82. De plus, la Cour est d’avis qu’en l’espèce, le transfèrement des requérants dans un établissement approprié à leurs besoins constitue la manière adéquate de redresser les violations constatées (voir, parmi d’autres, Van Meroye, précité, § 115, et Oukili, précité, § 75).
B. Frais et dépens
83. Les requérants n’ont présenté aucune demande pour les frais et dépens engagés par eux devant les juridictions internes et devant la Cour. Partant, la Cour estime qu’il n’y a pas lieu de leur octroyer de somme à ce titre.
C. Intérêts moratoires
84. La Cour juge approprié de calquer le taux des intérêts moratoires sur le taux d’intérêt de la facilité de prêt marginal de la Banque centrale européenne majoré de trois points de pourcentage.

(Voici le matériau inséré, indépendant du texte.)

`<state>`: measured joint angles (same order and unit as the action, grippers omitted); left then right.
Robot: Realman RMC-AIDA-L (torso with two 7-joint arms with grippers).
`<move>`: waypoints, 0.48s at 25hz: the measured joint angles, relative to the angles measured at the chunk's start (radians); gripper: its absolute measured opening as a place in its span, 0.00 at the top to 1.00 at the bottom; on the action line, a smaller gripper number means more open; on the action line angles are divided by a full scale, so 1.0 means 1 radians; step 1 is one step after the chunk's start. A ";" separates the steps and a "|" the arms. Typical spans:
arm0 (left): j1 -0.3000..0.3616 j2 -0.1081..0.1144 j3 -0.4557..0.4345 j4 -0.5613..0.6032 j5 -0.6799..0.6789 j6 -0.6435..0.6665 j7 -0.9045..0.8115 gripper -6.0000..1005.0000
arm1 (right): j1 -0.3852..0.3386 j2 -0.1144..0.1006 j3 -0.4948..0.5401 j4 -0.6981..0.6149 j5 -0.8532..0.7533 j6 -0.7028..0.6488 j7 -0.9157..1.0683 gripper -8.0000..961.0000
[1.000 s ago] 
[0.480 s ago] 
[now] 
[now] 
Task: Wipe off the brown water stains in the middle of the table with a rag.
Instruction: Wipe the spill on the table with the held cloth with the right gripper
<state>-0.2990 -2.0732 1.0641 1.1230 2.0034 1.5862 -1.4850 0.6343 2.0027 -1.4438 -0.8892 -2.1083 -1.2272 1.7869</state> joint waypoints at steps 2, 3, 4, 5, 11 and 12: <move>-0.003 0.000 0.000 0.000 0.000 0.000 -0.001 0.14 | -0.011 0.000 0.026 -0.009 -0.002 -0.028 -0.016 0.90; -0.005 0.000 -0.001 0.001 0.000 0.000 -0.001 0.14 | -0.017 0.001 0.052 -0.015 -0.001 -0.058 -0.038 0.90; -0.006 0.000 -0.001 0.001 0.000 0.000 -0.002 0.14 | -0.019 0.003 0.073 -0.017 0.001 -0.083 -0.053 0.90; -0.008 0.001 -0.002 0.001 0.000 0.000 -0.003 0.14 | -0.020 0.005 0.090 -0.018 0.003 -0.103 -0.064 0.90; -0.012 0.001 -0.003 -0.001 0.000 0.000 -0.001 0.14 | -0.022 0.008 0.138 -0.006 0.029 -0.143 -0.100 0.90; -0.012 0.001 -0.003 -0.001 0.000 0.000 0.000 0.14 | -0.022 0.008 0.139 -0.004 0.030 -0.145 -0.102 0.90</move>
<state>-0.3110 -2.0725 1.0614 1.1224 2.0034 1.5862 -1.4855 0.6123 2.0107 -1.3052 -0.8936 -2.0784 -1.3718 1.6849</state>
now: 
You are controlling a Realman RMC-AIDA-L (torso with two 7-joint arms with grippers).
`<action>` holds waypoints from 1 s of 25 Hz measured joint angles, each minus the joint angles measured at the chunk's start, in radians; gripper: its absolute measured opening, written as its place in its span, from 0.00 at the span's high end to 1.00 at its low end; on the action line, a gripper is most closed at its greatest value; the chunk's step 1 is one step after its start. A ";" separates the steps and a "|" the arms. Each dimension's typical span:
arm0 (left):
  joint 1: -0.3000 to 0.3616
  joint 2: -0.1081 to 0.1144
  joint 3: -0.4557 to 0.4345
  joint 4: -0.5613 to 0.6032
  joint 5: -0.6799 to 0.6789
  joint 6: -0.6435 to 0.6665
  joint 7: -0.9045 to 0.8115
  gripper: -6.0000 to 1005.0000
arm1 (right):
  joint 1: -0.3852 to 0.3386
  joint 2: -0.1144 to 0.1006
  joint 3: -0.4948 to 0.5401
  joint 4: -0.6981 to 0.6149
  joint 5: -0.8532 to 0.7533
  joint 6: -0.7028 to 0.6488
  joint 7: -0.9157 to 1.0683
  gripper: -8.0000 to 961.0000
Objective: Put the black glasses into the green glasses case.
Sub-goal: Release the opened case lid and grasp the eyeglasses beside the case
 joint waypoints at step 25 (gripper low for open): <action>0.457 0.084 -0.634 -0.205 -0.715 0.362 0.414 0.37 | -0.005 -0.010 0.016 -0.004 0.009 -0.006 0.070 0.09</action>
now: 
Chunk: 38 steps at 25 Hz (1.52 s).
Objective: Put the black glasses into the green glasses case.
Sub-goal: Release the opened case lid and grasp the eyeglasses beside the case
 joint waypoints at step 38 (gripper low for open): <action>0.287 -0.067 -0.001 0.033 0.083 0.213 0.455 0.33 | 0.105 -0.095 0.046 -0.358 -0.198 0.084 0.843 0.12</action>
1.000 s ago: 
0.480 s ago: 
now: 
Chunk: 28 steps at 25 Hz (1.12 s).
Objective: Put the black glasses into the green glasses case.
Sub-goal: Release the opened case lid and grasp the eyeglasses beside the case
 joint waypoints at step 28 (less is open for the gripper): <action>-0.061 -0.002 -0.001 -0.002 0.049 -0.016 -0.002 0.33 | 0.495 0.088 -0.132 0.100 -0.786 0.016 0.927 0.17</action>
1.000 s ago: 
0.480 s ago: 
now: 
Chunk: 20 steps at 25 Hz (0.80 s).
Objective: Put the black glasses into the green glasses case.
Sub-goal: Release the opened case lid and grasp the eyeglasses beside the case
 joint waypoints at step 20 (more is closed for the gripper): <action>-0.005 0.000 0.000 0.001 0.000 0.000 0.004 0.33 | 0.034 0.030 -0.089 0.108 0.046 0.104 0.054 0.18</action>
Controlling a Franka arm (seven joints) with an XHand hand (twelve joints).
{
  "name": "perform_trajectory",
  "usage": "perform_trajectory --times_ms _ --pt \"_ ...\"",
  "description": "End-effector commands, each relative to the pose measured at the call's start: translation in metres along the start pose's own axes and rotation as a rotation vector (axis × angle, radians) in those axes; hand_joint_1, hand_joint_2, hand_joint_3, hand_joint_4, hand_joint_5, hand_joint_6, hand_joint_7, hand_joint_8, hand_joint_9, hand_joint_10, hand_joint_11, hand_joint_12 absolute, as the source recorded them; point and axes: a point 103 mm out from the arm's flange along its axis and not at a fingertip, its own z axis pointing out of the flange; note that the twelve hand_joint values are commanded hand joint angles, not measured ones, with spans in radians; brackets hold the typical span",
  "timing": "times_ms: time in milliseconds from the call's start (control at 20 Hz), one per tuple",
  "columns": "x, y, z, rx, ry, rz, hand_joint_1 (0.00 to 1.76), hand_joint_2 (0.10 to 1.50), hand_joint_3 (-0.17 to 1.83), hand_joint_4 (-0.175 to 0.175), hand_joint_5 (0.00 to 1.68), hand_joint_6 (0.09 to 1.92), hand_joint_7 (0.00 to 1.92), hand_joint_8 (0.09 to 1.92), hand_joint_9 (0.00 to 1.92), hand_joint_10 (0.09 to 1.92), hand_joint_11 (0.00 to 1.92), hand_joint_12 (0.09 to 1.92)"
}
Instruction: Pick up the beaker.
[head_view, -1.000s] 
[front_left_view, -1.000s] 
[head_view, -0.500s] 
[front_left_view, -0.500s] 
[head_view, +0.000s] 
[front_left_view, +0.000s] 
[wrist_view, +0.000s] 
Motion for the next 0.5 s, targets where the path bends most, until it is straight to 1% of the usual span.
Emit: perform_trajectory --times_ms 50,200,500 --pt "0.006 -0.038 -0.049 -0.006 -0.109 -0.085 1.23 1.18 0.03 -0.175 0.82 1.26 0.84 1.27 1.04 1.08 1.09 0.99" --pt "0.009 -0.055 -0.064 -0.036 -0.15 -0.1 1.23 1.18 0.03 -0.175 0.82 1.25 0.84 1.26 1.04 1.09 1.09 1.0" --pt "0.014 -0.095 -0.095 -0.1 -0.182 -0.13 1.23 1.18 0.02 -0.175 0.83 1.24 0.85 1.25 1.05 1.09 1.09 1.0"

PAR CES MOTIFS, LA COUR, À L’UNANIMITÉ,
1. Décide de joindre les requêtes ;
2. Déclare les requêtes recevables ;
3. Dit qu’il y a eu violation de l’article 5 § 1 de la Convention ;
4. Dit qu’il y a eu violation de l’article 5 § 4 de la Convention ;
5. Dit
a) que l’État défendeur doit verser à chacun des requérants, dans les trois mois, la somme de 15 000 EUR (quinze mille euros), plus tout montant pouvant être dû à titre d’impôt, pour dommage moral ;
b) qu’à compter de l’expiration dudit délai et jusqu’au versement, ces montants seront à majorer d’un intérêt simple à un taux égal à celui de la facilité de prêt marginal de la Banque centrale européenne applicable pendant cette période, augmenté de trois points de pourcentage.
Fait en français, puis communiqué par écrit le 3 février 2015, en application de l’article 77 §§ 2 et 3 du règlement.